*WHAT YOU ARE ASKED TO DO:*
In the listing below, count the lines containing the string "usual" and state only the number.
++++ DATA EXCERPT
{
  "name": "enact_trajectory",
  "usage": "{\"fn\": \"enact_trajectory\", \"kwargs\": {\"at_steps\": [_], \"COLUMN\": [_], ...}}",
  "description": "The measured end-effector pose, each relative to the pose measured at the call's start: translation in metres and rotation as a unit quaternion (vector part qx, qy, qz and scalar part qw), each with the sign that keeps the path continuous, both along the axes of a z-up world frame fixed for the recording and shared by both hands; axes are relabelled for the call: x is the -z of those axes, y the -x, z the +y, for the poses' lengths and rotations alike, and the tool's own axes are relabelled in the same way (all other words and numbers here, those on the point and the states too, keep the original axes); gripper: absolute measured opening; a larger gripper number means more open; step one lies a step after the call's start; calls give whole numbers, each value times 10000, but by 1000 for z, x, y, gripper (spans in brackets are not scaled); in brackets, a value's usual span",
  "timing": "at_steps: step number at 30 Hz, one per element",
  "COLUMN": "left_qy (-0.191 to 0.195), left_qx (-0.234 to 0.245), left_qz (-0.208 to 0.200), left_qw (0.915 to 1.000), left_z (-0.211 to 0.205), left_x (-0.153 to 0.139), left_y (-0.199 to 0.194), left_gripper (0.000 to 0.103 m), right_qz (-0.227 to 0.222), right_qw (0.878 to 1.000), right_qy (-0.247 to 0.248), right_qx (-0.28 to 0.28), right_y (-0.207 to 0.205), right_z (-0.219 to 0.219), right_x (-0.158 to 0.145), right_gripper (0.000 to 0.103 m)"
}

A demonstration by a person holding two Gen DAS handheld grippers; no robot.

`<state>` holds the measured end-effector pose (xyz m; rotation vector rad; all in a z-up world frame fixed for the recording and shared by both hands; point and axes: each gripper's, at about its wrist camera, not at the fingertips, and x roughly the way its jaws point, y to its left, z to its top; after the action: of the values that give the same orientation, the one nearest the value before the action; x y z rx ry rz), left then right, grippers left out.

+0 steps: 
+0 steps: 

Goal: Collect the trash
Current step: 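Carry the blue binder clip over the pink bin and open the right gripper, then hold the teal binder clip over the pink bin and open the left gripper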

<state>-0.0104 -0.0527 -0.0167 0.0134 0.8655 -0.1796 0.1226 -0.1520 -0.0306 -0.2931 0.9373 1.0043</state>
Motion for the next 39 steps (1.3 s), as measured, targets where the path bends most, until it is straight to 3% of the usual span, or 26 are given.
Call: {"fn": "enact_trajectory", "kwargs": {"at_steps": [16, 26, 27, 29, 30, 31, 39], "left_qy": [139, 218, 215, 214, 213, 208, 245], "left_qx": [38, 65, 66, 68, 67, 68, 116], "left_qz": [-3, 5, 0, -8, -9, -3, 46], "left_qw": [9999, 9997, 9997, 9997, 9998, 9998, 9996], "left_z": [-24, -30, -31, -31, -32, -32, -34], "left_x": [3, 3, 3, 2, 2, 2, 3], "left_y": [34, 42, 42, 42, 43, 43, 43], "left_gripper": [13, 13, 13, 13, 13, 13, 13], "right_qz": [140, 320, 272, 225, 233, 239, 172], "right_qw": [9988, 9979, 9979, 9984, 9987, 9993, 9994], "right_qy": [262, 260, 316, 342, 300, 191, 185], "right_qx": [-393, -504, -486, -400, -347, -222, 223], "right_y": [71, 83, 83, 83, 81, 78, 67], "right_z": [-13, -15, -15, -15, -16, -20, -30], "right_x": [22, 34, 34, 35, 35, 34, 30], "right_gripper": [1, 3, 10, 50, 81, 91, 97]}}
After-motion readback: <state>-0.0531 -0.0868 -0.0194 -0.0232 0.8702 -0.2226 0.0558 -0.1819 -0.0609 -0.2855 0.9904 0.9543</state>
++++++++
*WRITTEN SOLUTION:*
2